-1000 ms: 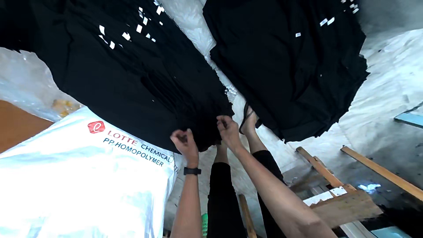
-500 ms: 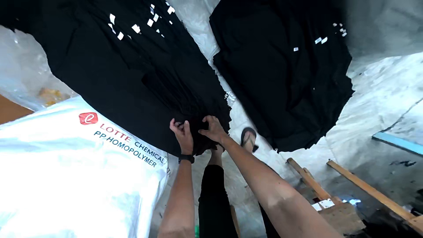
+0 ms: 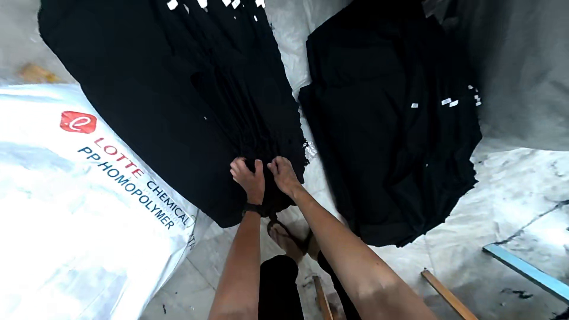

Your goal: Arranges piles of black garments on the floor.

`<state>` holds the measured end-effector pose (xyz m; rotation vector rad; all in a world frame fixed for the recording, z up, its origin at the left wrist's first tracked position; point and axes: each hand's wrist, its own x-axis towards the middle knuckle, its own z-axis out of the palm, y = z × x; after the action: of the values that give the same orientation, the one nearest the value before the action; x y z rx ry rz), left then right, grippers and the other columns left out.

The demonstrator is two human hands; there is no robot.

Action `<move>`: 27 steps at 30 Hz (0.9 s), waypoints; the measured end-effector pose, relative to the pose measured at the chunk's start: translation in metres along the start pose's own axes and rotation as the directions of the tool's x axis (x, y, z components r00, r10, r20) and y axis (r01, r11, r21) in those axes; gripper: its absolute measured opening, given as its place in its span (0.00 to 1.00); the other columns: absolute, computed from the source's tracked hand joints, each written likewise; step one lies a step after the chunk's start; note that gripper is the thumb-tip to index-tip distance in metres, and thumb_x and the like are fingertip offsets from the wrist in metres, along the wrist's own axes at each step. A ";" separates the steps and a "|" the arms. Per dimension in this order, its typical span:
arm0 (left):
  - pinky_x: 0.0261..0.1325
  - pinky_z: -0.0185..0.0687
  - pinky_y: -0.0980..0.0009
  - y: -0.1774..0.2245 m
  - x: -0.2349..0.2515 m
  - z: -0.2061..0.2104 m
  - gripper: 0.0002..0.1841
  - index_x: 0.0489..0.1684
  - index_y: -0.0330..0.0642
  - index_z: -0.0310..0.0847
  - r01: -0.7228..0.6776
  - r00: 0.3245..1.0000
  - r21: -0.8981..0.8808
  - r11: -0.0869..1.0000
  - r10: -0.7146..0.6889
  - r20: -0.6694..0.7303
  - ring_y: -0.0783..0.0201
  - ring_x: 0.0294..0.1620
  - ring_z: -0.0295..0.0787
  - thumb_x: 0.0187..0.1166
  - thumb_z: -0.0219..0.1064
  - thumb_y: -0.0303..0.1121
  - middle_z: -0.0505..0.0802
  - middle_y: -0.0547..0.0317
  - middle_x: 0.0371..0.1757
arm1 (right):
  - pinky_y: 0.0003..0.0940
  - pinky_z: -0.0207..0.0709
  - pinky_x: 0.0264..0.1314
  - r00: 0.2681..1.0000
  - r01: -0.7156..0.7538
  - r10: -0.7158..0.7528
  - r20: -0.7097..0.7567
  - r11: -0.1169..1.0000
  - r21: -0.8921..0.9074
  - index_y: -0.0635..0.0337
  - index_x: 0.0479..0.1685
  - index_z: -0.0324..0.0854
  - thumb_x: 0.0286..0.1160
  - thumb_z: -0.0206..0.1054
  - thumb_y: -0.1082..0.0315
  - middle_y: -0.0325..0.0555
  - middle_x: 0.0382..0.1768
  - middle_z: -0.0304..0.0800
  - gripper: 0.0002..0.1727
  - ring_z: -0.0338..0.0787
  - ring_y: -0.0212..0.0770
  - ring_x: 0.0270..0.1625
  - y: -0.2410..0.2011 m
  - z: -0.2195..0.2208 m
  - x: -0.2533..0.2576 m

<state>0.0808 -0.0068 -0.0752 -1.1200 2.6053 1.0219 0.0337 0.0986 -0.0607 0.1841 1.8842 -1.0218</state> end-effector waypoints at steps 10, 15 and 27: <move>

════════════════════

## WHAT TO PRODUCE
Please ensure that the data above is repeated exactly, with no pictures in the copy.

## RESULT
-1000 ms: 
-500 ms: 
+0 ms: 

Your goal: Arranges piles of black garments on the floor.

`<state>` holds the measured end-effector pose (xyz m; rotation vector rad; all in a world frame fixed for the recording, z up, its origin at the left wrist's first tracked position; point and axes: each hand's wrist, its own x-axis towards the middle knuckle, its own z-axis out of the palm, y = z × x; after the action: of the values that give the same orientation, the one nearest the value before the action; x y z rx ry rz), left then right, grippers and the other columns left out.

The demonstrator is two human hands; there is no robot.

Action `<move>`: 27 steps at 30 Hz (0.9 s), waypoints; the measured end-effector pose, relative to the pose measured at the chunk's start: translation in metres along the start pose's own axes and rotation as the directions of the tool's x axis (x, y, z components r00, r10, r20) and y axis (r01, r11, r21) in those axes; gripper: its absolute measured opening, given as its place in its span (0.00 to 1.00); the other columns: absolute, computed from the source's tracked hand joints, each written likewise; step one lies a step after the chunk's start; note that gripper is the thumb-tip to index-tip distance in metres, and thumb_x and the like are fingertip offsets from the wrist in metres, along the wrist's own axes at each step. A ";" separates the steps and a "|" the arms. Per dimension in this order, its typical span:
arm0 (left):
  - pinky_x: 0.0261..0.1325
  - pinky_z: -0.0185..0.0687
  - pinky_y: -0.0980..0.0009
  - y: -0.1774..0.2245 m
  - x: -0.2349..0.2515 m
  - z: -0.2061..0.2104 m
  - gripper: 0.0002..0.1841
  - index_x: 0.0489..0.1684
  - index_y: -0.0330..0.0642
  - index_z: -0.0310..0.0847
  - r01: -0.7228..0.6776
  - r00: 0.3245..1.0000
  - r21: -0.8981..0.8808
  - r11: -0.0869..1.0000
  - r10: -0.7146..0.6889
  - r20: -0.6694..0.7303
  - ring_y: -0.0783..0.0201
  - ring_x: 0.0294..0.1620
  - ring_z: -0.0295..0.0787
  - thumb_x: 0.0187..0.1166
  - thumb_z: -0.0219..0.1064
  - thumb_y: -0.0303..0.1121
  - middle_z: -0.0505..0.0802
  - middle_y: -0.0547..0.0317
  - middle_x: 0.0371..0.1757
arm1 (right):
  - pinky_y: 0.0003..0.0940
  - pinky_z: -0.0207..0.0709
  - pinky_x: 0.0264..0.1314
  - r00: 0.2681..1.0000
  - r01: -0.7156..0.7538
  - r10: -0.7158..0.7528
  - r20: -0.7097..0.7567
  - r11: -0.1169..1.0000
  - r21: -0.8921..0.9074
  - index_y: -0.0635..0.0337
  - index_x: 0.0479..0.1685
  - index_z: -0.0324..0.0854
  - thumb_x: 0.0286..0.1160
  - thumb_z: -0.0206..0.1054
  - thumb_y: -0.1082..0.0315
  - middle_y: -0.0325..0.0555
  - middle_x: 0.0382..0.1768
  - middle_z: -0.0304..0.0800
  - gripper: 0.0002..0.1727
  - ring_z: -0.0338..0.0787
  - ring_y: -0.0212..0.0770
  - ring_x: 0.0270..0.1625
  - y: -0.2410..0.2011 m
  - z: -0.2195..0.2208 m
  - x: -0.2533..0.2576 m

<state>0.0808 -0.0068 -0.0752 -1.1200 2.6053 1.0219 0.0337 0.0986 -0.0607 0.1841 1.8842 -1.0218</state> end-effector waypoints at steps 10, 15 and 27: <move>

No more output will be given for this exercise.